I believe Chubbuck occasionally gives the acting student good advice , and she is certainly well informed from her years of experience looking at films, TV serials, and stage plays. In my last post I implied that, by and large, film and video were less concerned with art than live theatre. Perhaps I was overlooking the value of the media which Boleslavsky reminds us can be viewed and re-viewed, and leave lasting records of great performances by actors like Lawrence Olivier, Irene Worth, James Dean, Barbara Stanwyck, Meryl Streep, Humphrey Bogart, etc. Other arts, architecture, sculpture, painting, writing, by there nature, have means to preserve the great works, but the performing arts, music, dance, theatre, had left no permanent traces before Edison and others created recordings and movies. We haveno idea what the performances of music and acting, and dance of 5th century BC Athens. When the "talkies" came along, we now have the means of making records of actor's and director's art. And some of these movies are most certainly works of art.The literary creatons of the great playwrights from Euripides and Sophocles to O'Neill and Albee have a permanence that performing artists lacked before recent times.

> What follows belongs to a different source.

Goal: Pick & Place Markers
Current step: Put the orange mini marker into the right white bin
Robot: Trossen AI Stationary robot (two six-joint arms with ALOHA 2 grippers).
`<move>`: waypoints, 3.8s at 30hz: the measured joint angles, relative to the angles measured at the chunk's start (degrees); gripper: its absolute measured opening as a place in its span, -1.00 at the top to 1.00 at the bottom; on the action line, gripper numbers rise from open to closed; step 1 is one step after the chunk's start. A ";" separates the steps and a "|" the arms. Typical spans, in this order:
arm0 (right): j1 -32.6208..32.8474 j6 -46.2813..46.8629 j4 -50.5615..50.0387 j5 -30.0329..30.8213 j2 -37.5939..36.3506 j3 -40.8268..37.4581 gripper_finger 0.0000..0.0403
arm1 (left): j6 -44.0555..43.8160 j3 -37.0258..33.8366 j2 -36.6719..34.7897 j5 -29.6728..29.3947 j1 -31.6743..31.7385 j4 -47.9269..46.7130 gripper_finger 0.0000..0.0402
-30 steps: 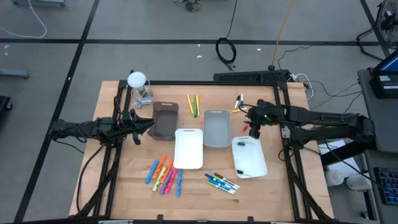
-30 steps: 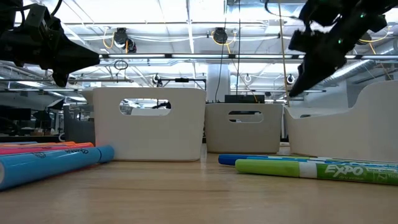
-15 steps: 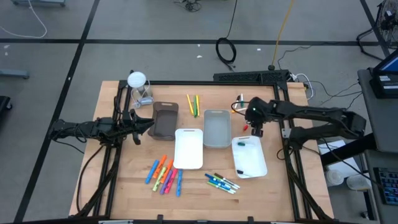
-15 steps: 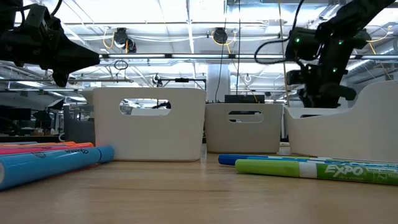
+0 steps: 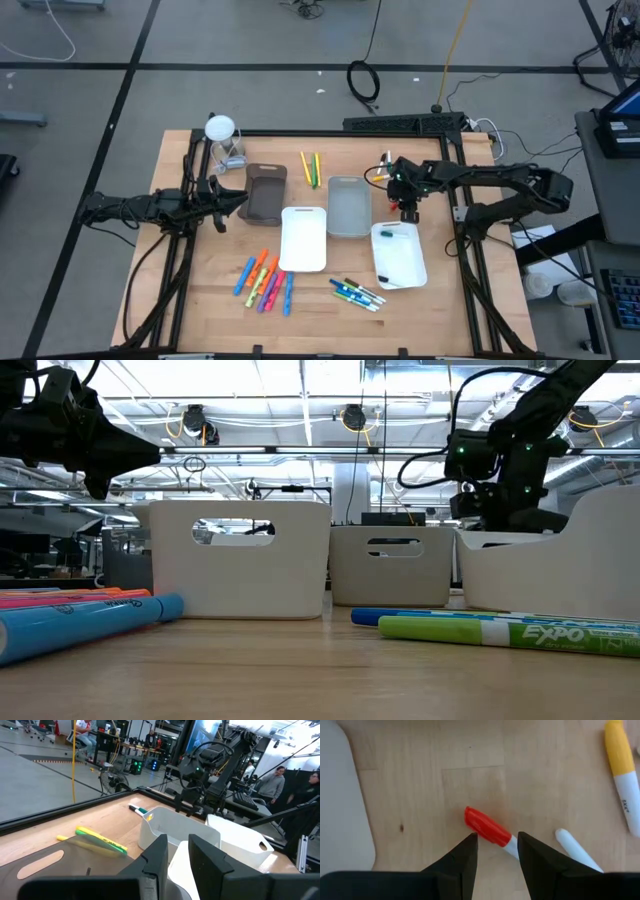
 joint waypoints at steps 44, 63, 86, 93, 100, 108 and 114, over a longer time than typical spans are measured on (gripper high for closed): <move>0.13 7.78 -1.12 7.19 4.25 0.02 0.92 | 0.01 0.00 0.01 0.00 0.01 0.01 0.61; 5.08 16.02 -6.43 8.21 -13.82 7.17 0.93 | 0.02 0.00 0.01 0.00 -0.01 0.03 0.61; 24.68 37.08 -1.78 -19.41 -24.63 7.28 0.93 | 0.00 0.00 0.01 0.00 0.01 0.02 0.61; 34.78 57.32 -4.27 -24.27 -24.16 7.20 0.93 | 0.00 0.00 0.01 0.02 -0.01 0.02 0.61; 41.13 63.39 -5.55 -17.76 -18.07 3.26 0.93 | 0.02 0.00 0.00 0.00 0.00 0.02 0.61; 42.01 67.13 -5.69 -15.03 -12.92 -0.47 0.51 | 0.02 0.00 0.00 0.02 0.01 0.01 0.61; 41.98 60.27 -4.81 -6.34 -12.68 -1.19 0.12 | 0.02 0.00 0.01 0.02 0.01 0.00 0.61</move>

Acting for movies and television is very different than acting before a live audience. Scenes are broken up and are rarely filmed in the order they will finally appear. Even short scenes are frequently interrupted. I have had bit parts in a few films. I was a Boston cop in a film called Mission Hill. My very small role was to visit the next of kin of a young man who was killed during a high speed car chase. After bringing the bad news to his mother and sister, my partner and I were filmed leaving a Boston tripple-decker and driving off in the police car. In that scene I had no lines to speak, but we had to repeat the scene five times. Several times I drove the car around the block to return where the director and cine-photographer were, and each tme was told to do it again. No other directions. I had no idea what I was doing wrong. The fifth time there was cheering when we returned to the scene, and for some reason it was "a wrap." What was different in the final attempt was the changing light as the sun was setting. The blinking left signal light gave the effect the director wanted in the dimming light. Was this acting? Would I have done it better had I more acting lessons? Other experiences in film were similar. I died in an HBO film about the Coconut Grove nightclub fire. In a film about the woman's Suffrage movement called Under This Sky,I was a Kansas farmer one snowy day in Rhode Island. In the fire I died several times, and I listened to Irene Worth's short talk about why women ought to have the vote from early morning to late afternoon. Had I read Chubbuck and taken her advice before filming Under This Sky, I would have tried to make Ms Worth "want to like me" so that I would be asked to play a larger part in subsequent scenes. As it was, I did get to have lunch with her. Lunch is a major part of the movie making tradition. Bit playrs are not paid very much. T he guy in the "Kansas" scene got 6 times as much as I because he had a mule to tend. In the final edited movie, that scene would have lasted less than 5 minutes.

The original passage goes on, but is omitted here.